Pharmacokinetic and Pharmacodynamic Responses of Insulin Degludec in African American,White, and Hispanic/Latino Patients With Type 2 Diabetes Mellitus

Background

Pharmacokinetic and pharmacodynamic profiles of exogenous insulin may be affected by intrinsic factors, such as age, ethnicity/race, and hepatic and renal function. Insulin degludec (IDeg) is a basal insulin with an ultralong duration of action and a flat and stable glucose-lowering effect profile.

Objective

The purpose of this study was to investigate whether the pharmacokinetic and pharmacodynamic responses to IDeg at steady state vary according to patient race/ethnicity.

Methods

This randomized, single-center, double-blind, 2-period crossover trial investigated responses to IDeg in 59 patients with type 2 diabetes mellitus from 3 groups: African American, Hispanic/Latino, and white.

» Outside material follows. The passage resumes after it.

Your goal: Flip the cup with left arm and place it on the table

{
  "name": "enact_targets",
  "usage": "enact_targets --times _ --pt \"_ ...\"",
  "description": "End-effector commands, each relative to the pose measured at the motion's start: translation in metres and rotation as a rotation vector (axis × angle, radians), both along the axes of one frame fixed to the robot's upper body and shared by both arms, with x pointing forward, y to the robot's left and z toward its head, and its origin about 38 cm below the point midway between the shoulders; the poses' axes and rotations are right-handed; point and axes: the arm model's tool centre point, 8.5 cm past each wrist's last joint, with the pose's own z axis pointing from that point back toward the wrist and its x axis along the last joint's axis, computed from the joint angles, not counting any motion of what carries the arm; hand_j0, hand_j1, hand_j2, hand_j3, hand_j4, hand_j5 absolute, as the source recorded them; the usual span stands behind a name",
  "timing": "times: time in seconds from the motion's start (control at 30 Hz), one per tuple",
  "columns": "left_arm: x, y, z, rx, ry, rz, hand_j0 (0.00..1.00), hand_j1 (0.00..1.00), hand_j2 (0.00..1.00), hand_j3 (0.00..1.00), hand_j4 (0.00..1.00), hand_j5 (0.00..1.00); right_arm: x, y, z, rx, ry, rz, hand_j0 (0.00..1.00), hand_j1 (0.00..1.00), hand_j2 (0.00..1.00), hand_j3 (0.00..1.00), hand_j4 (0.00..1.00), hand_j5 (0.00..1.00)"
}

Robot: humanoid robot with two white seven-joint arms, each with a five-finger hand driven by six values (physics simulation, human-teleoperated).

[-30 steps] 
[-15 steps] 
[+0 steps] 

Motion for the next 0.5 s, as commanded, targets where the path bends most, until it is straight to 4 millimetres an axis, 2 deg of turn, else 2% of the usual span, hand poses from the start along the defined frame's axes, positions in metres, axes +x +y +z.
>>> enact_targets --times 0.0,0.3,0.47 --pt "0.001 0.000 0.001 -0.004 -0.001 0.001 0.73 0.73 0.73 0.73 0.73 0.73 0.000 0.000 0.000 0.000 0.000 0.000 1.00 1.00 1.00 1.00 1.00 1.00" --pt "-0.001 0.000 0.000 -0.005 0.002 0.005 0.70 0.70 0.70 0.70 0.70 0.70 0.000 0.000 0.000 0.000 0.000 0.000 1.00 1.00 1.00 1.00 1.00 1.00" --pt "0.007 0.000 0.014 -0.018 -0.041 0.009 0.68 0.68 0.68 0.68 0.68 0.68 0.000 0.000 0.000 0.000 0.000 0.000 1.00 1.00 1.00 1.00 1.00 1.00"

Patients were allocated randomly to a sequence of 2 treatment periods, separated by a 7- to 21-day washout period, with once-daily IDeg or insulin detemir dosing for 6 days at a predefined fixed dose level (0.6 U/kg). Differences in pharmacokinetic and pharmacodynamic variables among groups were analyzed using an ANOVA with treatment period, an interaction between race/ethnicity, and treatment as fixed factors, subject as a random effect, and residual variance, depending on treatment.

Results

Total exposure to IDeg during one dosing interval at steady state (AUC_IDeg,τ,SS) was similar among the racial/ethnic groups (ratio 95% CI]: African American vs white, 1.10 0.91–1.31]; African American vs Hispanic/Latino, 1.13 0.95–1.34]; and Hispanic/Latino vs white, 0.97 0.82–1.16]). The total glucose-lowering effect of IDeg (AUC_GIR,τ,SS) was also similar among the groups, with no statistically significant difference in pairwise comparisons (1940, 1735, and 2286 mg/kg in African American, white, and Hispanic/Latino patients, respectively). Steady state was reached in all groups after 2 to 3 days of dosing. In all groups, both exposure and glucose-lowering effect for IDeg were evenly distributed between the first and second 12 hours of the 24-hour dosing interval at steady state (mean AUC_{IDeg,0–12h,SS}/AUC_IDeg,τ,SS = 53%–54%; AUC_{GIR,0-–12h,SS}/AUC_GIR,τ,SS = 47%–52%).

Conclusion

The similar pharmacokinetic and pharmacodynamic responses to IDeg in 3 racial/ethnic groups of patients with type 2 diabetes mellitus suggest that the flat, stable, and ultralong pharmacokinetic and pharmacodynamic profiles of IDeg are preserved irrespective of race/ethnicity. Although insulin doses must be adjusted on an individual basis, similar pharmacokinetic and pharmacodynamic responses to IDeg are observed in patients with differing race/ethnicity.